Databricks Community

PratikK · ‎07-02-2024

What is Schema Evolution?

Schema evolution is a feature that allows users to change a table's current schema to accommodate changing data structures. In this blog, we will explore how one can handle evolving schemas for delta tables in a Streaming DLT pipeline with Unity Catalog within the Databricks Lakehouse.

About the data pipeline

We will leverage Delta Live Tables with Unity Catalog to demonstrate various scenarios. The examples are specific to Delta Live Tables.

The data pipeline we are using for this scenario implements the Medallion Architecture, which loads source data into a Bronze table and applies data quality rules, expectations, and any transformations in the Silver table.

Dataset

We select parquet as the source data format since it has data types encoded within the data file. Hence schema inference and evolution can be detected from the data file. For formats that don’t encode data types (JSON, CSV, and XML), Auto Loader infers all columns as strings (including nested fields in JSON files). The data types/schema can be provided during the read.

We will consider an initial sample batch of user data in parquet format with 5 fields ID(Integer), name(String), discount(Integer), op(String), and timestamp(String). Timestamp is considered as String for simplicity, it can also be defined as timestamp type

Id, name, discount, op, timestamp
1, "Alice", 10, "Insert", "2023-10-17 01:02:30.048"
2, "Bob", 15, "Insert", "2023-10-17 01:02:30.048"

Bronze Layer:

The data pipeline begins with incrementally loading source data with Databricks Auto Loader into a Bronze table. The Bronze table acts as the initial landing zone for incoming streaming data, where records are inserted in an append-only fashion.
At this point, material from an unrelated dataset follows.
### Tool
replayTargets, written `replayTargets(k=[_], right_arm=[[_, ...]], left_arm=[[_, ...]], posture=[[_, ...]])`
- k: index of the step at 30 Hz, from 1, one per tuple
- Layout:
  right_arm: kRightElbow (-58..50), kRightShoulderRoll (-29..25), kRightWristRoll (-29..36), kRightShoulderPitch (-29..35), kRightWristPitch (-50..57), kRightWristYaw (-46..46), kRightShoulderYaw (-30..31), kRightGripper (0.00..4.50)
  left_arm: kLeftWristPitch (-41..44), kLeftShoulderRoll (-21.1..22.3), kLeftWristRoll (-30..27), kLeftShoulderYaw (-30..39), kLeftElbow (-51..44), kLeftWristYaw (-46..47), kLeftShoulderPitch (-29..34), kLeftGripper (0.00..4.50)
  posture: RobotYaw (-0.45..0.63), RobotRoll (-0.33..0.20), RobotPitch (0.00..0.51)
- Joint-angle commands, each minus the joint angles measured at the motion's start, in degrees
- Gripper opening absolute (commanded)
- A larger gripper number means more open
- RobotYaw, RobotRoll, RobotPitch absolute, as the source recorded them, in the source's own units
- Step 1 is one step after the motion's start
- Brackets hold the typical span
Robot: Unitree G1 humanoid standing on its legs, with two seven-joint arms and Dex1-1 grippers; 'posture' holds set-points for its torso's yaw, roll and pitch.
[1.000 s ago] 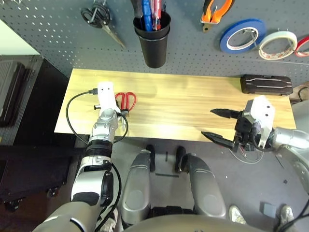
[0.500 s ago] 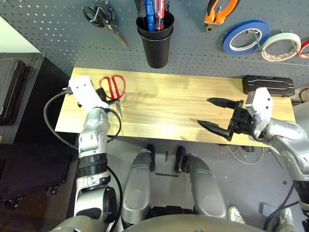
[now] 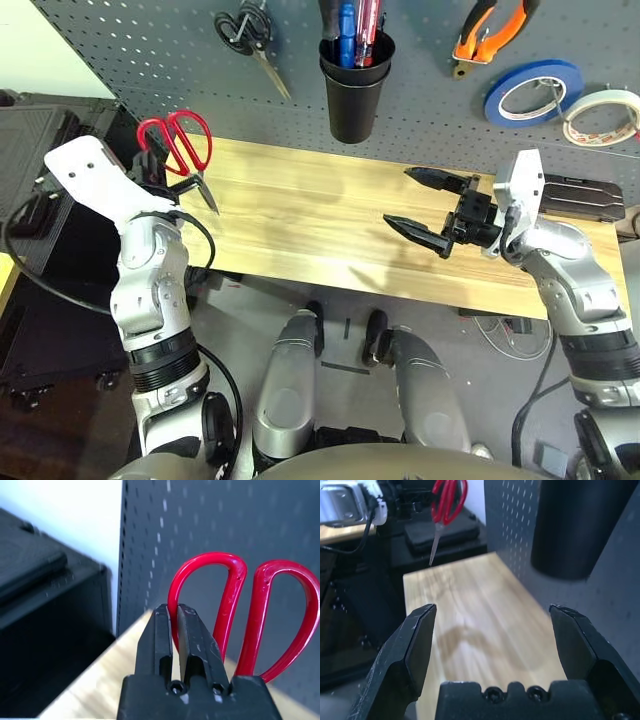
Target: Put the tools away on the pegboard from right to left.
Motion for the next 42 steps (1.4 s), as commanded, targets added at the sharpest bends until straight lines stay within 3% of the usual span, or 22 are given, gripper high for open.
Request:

The below code reads from a cloud storage path as a streaming source using Autoloader. The Autoloader infers the schema from the data during the initial run. The inference behavior depends on the file types, summary of the behavior can be found here. We keep the default configuration for schema evolution within autoloader. In the default behavior, the stream fails and adds the new columns to the schema in the next run. Existing columns do not evolve data types

#Bronze Layer
@dlt.table(
name=f"bronze_user"
)
def bronze_table():
  df = (spark.readStream.format("cloudFiles")
      .option("cloudFiles.format", "parquet")
      .option("cloudFiles.inferColumnTypes", True)
      .load(f"cloud-storage-path"))
  return df

Silver Layer:

In the silver layer, we read the data from the bronze layer and apply the relevant expectations. We will evolve this code for the different scenarios.

#Silver Layer
@dlt.table(
  name=f"silver_user"
)
@dlt.expect_or_fail("schema_update_rule", "_rescued_data is null")
def silver_table():
  df = dlt.read_stream('bronze_user')
  return df

Scenarios

Adding new columns

In a DLT pipeline, adding new columns is automatically handled. If there is no explicit selection of columns, the additional column is added to the target table as part of the write transaction.

Example Dataset

A new column age is added to the next batch of data

Id, name, discount, age, op, timestamp
3, "Charlie", 11.5, 25, "Insert", "2023-10-18 02:02:30.048"
4, "David", 14.5, 35, "Insert", "2023-10-19 01:02:30.048"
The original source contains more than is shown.